PI14/03/11 Nueve niños, de entre siete y trece años de edad, fueron los últimos "terroristas" muertos el pasado 1 de marzo por los bombardeos de aviones militares de Estados Unidos en la provincia oriental de Kunar, Afganistán. Los niños recolectaban leña -en el distrito Manogay- cuando fueron blanco de los ataques "antiterroristas"; y como corolario de ese vil crimen de lesa humanidad, el secretario de defensa de Estados Unidos, Robert Gates, se "disculpó" la semana pasada en Kabul por "los daños colaterales" de su lucha "antiterrorista".

"Nos rompe el corazón. Mis disculpas personales al presidente (Hamid) Karzai y al pueblo afgano (...) Su pérdida no es sólo una tragedia para sus familias, es un revés para nuestra relación con el pueblo afgano", dijo Gates, palabras sacadas de un culebrón melodramático signado por una guerra colonialista que desde el 7 de octubre de 2001 intenta doblegar a ese pueblo asiático.

La masacre de los nueve niños sacudió la conciencia de los pueblos que luchan contra la secular dominación colonialista y el propio presidente de Afganistán, Hamid Karzai -títere de los intereses occidentales-, no tuvo otra opción que solicitar (no puede exigir) que las fuerzas militares de la Organización del Tratado del Atlántico Norte (OTAN) y de Estados Unidos, no vuelvan a asesinar impunemente a inocentes.

"Pido a la OTAN y a Estados Unidos, con honor y humildad y no con arrogancia, que detengan sus operaciones en nuestro suelo", imploró Karzai.

La agencia DPA reportó que Karzai visitó Kunar este sábado por la mañana para expresar personalmente sus condolencias a las familias de los nueve niños muertos por ataques aéreos de Estados Unidos. "Los afganos quieren paz y seguridad y cooperan con el mundo para lograrlas -dijo Karzai-, pero no queremos que esta guerra continúe por más tiempo.
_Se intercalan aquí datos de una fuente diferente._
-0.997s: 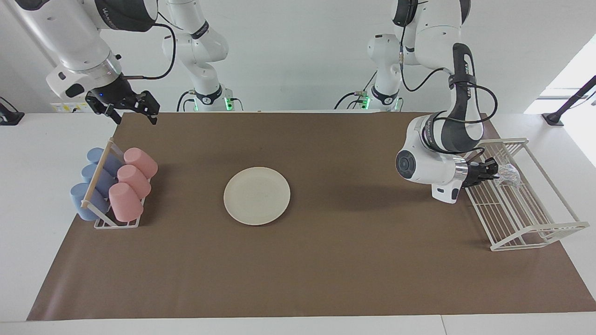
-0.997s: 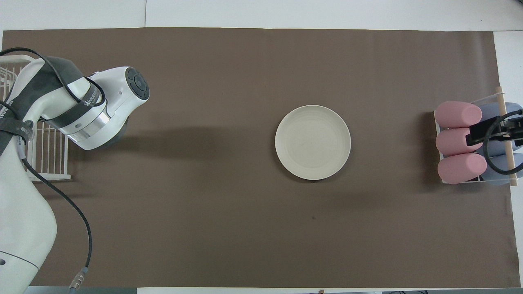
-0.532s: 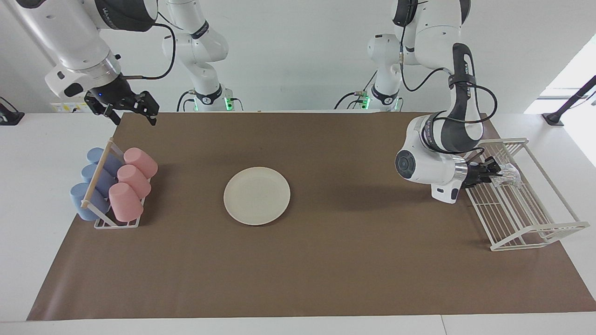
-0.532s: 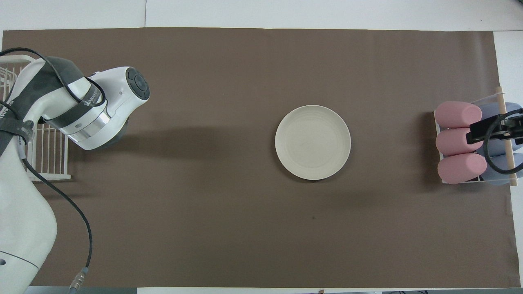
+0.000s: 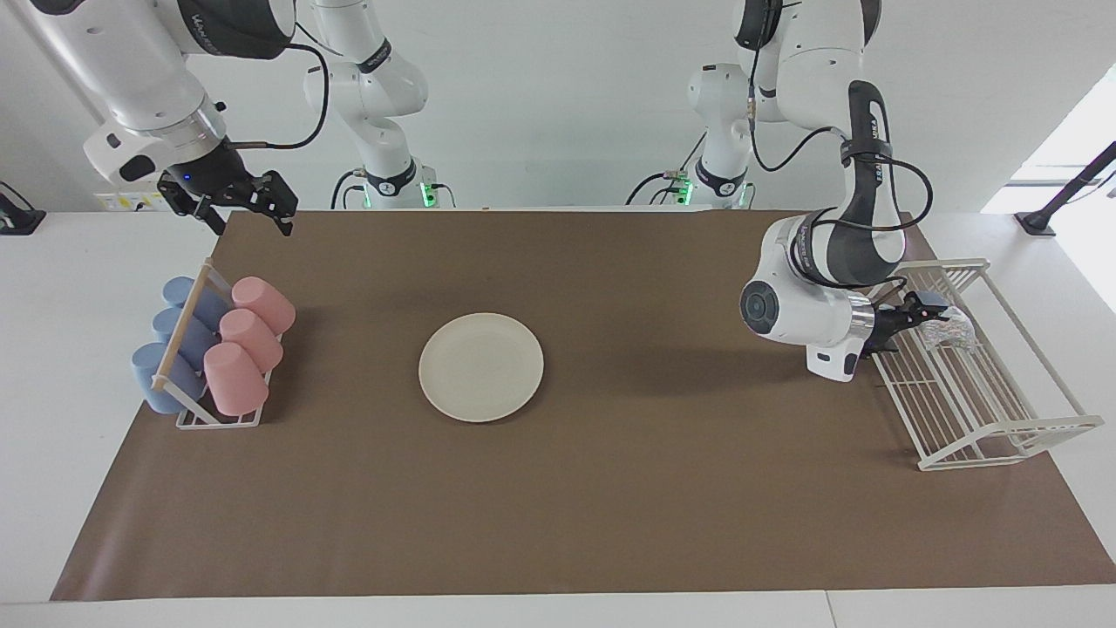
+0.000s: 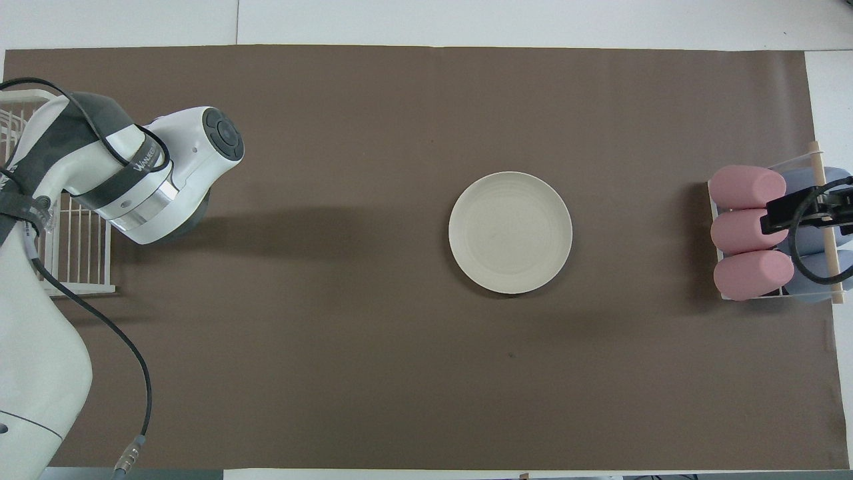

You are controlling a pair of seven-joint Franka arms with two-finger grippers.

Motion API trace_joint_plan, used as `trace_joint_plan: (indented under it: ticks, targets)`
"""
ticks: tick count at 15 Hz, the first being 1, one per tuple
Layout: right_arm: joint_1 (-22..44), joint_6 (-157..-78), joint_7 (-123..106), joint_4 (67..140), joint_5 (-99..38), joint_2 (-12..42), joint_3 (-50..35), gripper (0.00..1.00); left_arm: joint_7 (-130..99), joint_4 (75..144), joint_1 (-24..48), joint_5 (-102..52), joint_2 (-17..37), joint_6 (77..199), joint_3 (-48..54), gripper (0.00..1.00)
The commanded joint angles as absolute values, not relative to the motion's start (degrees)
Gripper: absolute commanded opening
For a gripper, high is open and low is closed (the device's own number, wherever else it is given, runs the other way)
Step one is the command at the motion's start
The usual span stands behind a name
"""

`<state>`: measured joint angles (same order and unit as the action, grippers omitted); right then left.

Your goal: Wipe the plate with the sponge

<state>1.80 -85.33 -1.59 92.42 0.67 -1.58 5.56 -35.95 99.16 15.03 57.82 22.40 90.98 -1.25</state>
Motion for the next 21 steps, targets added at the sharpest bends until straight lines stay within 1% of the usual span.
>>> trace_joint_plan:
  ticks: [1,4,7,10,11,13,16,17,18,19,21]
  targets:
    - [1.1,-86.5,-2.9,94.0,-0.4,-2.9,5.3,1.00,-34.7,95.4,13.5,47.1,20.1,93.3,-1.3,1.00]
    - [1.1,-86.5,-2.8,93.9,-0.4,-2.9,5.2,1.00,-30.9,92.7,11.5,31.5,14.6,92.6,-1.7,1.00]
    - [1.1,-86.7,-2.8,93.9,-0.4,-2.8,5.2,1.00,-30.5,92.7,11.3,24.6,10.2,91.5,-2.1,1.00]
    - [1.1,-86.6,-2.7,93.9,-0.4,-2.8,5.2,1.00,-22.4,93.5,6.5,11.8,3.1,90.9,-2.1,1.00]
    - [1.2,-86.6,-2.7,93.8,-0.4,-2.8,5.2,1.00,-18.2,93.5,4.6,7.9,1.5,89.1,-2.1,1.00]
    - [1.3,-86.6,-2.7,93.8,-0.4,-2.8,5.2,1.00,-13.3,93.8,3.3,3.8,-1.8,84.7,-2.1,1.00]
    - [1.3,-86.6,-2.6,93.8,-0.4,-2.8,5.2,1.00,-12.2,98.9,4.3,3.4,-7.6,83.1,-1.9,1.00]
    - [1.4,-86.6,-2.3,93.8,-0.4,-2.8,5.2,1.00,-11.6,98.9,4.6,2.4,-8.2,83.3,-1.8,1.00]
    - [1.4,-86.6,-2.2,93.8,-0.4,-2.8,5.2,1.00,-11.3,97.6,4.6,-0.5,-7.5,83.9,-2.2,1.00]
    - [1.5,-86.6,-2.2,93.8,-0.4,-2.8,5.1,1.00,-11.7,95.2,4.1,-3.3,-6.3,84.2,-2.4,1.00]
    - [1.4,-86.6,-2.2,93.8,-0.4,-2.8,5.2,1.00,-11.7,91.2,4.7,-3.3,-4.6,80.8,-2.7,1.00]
No queremos que se repitan semejantes bombardeos y víctimas".

El objetivo declarado de la invasión a Afganistán -hace casi diez años- era encontrar a Osama bin Laden y a otros dirigentes de Al Qaeda para llevarlos a juicio, y derrocar al régimen Talibán, porque supuestamente apoyaba y daba refugio y cobertura a los miembros de esa organización que fueron vinculados a los atentados terroristas a Estados Unidos del 11 de septiembre de 2001.

En ese contexto, cuando Gates dice que el crimen de los nueve niños afganos le "rompe el corazón" y pide "disculpas" al "presidente Karzai y al pueblo afgano", no hace otra cosa que interpretar el mismo discurso recurrente que utiliza el imperio para justificar los crímenes de guerra que comete, paradójicamente en nombre de la libertad, la democracia y la defensa de los derechos humanos.

Sin embargo, ¿qué busca Estados Unidos en Afganistán? ¿Por qué lanza toda la furia devastadora de su maquinaria bélica para arrasar a uno de los países más pobres del mundo, consumido por una interminable sucesión de guerras y sin la más mínima capacidad de influir, no ya en el mundo, tan siquiera en sus vecinos?

En 1997, Zbigniew Brzezinski, asesor de Seguridad Nacional durante el gobierno de Jimmy Carter, confesó: "Una potencia que domina a Eurasia controlaría a dos de las tres regiones más avanzadas y económicamente productivas del mundo. Cerca del 75% de las personas del mundo viven en Eurasia, y la mayoría de las riquezas materiales del mundo está ahí. Eurasia representa cerca del 60% y cerca de tres cuartos de los recursos de energía conocidos del mundo".

Por eso, al poner en el punto de mira a Afganistán, Estados Unidos y sus aliados apuntan en realidad al Asia Central, vasta región con enormes recursos naturales que posee su subsuelo, con bolsas de petróleo y gas natural muy superiores a las de Arabia Saudí o el Golfo de México. Y para alcanzar sus objetivos geoestratégicos y económicos, pese a las protestas de Karzai, seguirá cobrando vidas inocentes, es decir, "daños colaterales".